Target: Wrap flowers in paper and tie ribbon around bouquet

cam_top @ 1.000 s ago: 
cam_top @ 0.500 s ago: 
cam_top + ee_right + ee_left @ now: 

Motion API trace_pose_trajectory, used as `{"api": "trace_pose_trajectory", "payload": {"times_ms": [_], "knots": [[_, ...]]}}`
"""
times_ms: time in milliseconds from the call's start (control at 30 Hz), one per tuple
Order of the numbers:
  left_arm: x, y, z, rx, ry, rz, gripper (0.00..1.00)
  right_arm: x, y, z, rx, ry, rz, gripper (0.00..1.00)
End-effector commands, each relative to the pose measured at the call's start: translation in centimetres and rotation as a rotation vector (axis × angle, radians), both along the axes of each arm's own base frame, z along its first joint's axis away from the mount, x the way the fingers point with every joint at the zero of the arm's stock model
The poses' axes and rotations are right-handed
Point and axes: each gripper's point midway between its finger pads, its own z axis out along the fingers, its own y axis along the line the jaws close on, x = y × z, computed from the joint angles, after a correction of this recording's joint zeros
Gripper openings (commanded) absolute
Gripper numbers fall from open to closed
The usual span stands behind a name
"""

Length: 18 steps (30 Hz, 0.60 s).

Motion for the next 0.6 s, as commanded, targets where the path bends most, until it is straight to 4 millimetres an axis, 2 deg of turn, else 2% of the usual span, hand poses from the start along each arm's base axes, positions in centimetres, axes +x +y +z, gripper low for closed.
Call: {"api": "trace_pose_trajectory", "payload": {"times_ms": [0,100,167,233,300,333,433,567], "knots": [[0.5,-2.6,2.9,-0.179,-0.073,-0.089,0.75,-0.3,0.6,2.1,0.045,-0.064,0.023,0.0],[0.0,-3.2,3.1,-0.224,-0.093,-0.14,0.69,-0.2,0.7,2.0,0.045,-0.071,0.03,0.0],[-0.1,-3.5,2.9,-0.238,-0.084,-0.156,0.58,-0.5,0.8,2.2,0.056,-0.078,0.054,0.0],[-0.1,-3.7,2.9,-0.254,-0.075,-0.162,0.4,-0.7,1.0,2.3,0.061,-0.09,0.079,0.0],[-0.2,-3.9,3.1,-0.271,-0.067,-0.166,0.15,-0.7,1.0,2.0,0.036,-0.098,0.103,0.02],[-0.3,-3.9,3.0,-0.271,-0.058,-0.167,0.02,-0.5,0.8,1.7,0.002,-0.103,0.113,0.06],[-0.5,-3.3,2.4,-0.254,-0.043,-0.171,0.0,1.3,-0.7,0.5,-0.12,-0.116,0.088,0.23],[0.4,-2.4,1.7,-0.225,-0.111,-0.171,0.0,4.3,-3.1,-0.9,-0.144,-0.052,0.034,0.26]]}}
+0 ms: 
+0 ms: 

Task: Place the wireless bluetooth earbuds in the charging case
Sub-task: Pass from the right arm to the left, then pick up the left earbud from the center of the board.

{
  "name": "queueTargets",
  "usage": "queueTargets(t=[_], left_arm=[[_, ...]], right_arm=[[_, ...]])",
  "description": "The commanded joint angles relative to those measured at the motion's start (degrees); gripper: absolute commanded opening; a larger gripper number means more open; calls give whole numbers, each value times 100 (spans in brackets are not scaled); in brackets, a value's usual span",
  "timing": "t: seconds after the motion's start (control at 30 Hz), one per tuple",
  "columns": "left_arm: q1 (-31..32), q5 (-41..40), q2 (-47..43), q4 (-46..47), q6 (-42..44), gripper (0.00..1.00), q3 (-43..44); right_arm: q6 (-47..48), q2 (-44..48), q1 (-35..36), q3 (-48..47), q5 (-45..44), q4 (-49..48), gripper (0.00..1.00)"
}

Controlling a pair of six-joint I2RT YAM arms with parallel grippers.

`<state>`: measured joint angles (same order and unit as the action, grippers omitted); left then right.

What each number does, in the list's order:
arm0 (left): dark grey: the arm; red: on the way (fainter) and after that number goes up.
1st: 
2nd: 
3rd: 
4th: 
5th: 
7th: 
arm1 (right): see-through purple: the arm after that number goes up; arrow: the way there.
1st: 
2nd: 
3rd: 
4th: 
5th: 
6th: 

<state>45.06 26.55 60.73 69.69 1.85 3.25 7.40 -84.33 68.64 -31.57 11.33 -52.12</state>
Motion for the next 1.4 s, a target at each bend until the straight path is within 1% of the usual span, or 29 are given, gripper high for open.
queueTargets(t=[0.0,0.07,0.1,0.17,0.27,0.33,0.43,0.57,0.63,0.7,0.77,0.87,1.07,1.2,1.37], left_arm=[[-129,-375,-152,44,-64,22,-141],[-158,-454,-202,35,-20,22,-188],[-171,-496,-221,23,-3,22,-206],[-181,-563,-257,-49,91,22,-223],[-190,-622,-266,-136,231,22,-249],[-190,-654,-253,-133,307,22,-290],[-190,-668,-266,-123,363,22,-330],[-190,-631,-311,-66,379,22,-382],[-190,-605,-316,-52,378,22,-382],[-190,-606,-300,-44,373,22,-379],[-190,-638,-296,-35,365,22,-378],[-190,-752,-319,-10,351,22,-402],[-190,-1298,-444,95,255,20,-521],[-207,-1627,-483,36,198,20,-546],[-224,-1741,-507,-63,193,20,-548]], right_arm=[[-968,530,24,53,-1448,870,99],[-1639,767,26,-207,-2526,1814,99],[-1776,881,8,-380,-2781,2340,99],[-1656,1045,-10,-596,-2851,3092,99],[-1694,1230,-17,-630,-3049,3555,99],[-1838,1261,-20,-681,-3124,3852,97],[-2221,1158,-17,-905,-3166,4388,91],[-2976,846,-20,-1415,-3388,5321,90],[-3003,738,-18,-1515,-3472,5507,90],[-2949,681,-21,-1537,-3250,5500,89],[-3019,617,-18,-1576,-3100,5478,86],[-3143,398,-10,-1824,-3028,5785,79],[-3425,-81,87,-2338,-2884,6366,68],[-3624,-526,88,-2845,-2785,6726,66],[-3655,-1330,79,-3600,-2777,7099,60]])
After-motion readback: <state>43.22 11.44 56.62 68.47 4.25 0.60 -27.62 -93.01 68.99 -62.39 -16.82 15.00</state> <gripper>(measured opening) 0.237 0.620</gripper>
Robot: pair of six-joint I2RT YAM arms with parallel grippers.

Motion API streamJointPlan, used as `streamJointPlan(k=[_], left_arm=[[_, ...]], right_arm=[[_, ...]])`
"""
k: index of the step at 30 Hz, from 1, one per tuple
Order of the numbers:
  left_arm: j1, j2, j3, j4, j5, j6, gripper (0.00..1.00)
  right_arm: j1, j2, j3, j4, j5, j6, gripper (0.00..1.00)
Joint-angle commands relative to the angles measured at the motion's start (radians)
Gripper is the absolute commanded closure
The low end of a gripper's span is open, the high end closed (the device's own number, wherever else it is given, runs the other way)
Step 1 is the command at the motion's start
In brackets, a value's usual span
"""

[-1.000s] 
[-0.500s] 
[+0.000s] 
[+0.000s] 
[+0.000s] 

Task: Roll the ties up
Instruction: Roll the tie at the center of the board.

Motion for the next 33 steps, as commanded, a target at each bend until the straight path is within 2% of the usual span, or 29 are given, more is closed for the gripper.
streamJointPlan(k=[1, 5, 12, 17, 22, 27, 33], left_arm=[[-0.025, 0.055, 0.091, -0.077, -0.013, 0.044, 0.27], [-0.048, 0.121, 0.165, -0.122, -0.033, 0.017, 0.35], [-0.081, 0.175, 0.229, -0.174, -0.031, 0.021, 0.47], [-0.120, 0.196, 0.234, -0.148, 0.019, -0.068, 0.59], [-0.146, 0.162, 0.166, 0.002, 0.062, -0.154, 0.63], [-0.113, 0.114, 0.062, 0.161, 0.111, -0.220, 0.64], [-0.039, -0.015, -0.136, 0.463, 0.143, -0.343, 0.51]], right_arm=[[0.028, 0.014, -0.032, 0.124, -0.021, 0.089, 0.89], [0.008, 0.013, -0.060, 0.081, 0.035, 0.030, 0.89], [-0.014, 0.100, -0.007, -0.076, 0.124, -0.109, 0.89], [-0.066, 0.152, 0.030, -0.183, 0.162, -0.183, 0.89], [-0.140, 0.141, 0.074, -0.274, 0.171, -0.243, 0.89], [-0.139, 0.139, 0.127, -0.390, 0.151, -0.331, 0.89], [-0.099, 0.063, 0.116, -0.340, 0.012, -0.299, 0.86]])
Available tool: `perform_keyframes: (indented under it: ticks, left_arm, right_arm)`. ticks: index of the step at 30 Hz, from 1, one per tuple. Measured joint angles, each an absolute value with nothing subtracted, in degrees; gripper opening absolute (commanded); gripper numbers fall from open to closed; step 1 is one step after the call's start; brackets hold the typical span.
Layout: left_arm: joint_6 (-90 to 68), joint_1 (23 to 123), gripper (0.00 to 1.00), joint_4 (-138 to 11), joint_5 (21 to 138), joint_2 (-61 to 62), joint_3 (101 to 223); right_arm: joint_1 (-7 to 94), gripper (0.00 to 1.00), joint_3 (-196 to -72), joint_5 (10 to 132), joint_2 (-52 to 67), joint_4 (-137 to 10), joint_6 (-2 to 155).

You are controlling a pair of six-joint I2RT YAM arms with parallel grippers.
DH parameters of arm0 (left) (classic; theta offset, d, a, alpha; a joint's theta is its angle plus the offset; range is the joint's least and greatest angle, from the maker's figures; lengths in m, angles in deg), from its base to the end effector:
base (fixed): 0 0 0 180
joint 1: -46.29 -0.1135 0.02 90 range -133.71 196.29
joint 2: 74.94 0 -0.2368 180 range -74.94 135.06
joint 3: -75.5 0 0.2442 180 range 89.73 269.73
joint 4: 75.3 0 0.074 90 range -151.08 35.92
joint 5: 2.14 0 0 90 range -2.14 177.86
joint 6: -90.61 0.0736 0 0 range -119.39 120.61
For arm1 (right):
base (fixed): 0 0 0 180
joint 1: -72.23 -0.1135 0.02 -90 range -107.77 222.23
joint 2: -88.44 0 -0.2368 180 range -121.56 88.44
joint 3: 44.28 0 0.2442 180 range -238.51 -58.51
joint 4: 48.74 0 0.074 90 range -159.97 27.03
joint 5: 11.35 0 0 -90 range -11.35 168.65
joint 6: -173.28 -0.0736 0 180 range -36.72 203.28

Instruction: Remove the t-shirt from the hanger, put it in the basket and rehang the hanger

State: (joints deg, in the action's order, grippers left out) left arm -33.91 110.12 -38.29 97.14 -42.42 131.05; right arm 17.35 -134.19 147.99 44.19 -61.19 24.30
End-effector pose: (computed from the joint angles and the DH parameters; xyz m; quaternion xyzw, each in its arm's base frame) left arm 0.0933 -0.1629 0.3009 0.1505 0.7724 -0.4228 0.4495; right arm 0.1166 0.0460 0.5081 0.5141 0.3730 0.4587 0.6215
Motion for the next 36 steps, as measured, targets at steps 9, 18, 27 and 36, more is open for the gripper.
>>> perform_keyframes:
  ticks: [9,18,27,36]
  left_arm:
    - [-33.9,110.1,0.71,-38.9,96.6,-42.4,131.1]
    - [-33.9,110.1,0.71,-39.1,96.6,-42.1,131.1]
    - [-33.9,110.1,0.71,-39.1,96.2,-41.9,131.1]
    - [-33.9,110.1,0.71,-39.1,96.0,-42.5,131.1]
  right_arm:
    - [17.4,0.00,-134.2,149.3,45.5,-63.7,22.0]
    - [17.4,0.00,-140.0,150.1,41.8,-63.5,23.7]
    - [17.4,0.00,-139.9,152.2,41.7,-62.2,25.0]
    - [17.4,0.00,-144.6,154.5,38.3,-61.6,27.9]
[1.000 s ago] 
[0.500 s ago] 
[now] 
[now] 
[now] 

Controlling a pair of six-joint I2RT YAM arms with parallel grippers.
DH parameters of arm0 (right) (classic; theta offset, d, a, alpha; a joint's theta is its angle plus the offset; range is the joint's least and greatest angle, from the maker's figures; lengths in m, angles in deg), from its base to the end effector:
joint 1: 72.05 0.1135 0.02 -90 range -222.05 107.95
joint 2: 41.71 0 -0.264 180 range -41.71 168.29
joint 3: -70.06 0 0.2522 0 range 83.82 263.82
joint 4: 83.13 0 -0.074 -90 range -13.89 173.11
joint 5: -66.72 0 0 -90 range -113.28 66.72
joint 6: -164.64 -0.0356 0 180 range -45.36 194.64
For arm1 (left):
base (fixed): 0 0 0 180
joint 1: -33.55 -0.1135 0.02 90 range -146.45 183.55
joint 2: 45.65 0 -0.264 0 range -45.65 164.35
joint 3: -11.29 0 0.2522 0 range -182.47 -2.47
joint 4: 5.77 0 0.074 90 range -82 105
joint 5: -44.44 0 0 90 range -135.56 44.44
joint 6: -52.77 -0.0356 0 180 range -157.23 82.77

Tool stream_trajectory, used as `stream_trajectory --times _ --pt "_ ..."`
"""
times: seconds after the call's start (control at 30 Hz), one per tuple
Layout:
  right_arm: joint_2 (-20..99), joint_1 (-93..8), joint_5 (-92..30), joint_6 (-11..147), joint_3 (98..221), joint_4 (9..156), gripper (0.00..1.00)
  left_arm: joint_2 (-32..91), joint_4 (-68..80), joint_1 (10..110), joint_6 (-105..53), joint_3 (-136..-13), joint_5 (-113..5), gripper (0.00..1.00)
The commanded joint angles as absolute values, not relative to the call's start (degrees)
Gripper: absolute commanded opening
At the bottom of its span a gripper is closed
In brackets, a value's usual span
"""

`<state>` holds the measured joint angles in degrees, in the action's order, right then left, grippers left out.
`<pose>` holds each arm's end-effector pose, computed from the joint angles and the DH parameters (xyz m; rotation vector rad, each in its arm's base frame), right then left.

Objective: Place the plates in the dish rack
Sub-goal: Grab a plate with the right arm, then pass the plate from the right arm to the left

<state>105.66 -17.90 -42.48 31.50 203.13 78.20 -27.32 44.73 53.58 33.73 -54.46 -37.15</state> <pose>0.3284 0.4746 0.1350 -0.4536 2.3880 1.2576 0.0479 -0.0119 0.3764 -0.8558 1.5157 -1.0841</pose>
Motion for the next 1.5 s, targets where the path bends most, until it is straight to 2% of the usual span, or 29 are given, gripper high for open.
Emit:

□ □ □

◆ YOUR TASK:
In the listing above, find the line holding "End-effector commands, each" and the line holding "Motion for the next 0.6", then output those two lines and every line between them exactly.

◆ RESULT OF THIS EXERCISE:
End-effector commands, each relative to the pose measured at the call's start: translation in centimetres and rotation as a rotation vector (axis × angle, radians), both along the axes of each arm's own base frame, z along its first joint's axis away from the mount, x the way the fingers point with every joint at the zero of the arm's stock model
The poses' axes and rotations are right-handed
Point and axes: each gripper's point midway between its finger pads, its own z axis out along the fingers, its own y axis along the line the jaws close on, x = y × z, computed from the joint angles, after a correction of this recording's joint zeros
Gripper openings (commanded) absolute
Gripper numbers fall from open to closed
The usual span stands behind a name
"""

Length: 18 steps (30 Hz, 0.60 s).

Motion for the next 0.6 s, as commanded, targets where the path bends most, until it is straight to 4 millimetres an axis, 2 deg of turn, else 2% of the usual span, hand poses from the start along each arm's base axes, positions in centimetres, axes +x +y +z, gripper low for closed.

Here the work on this exercise is complete.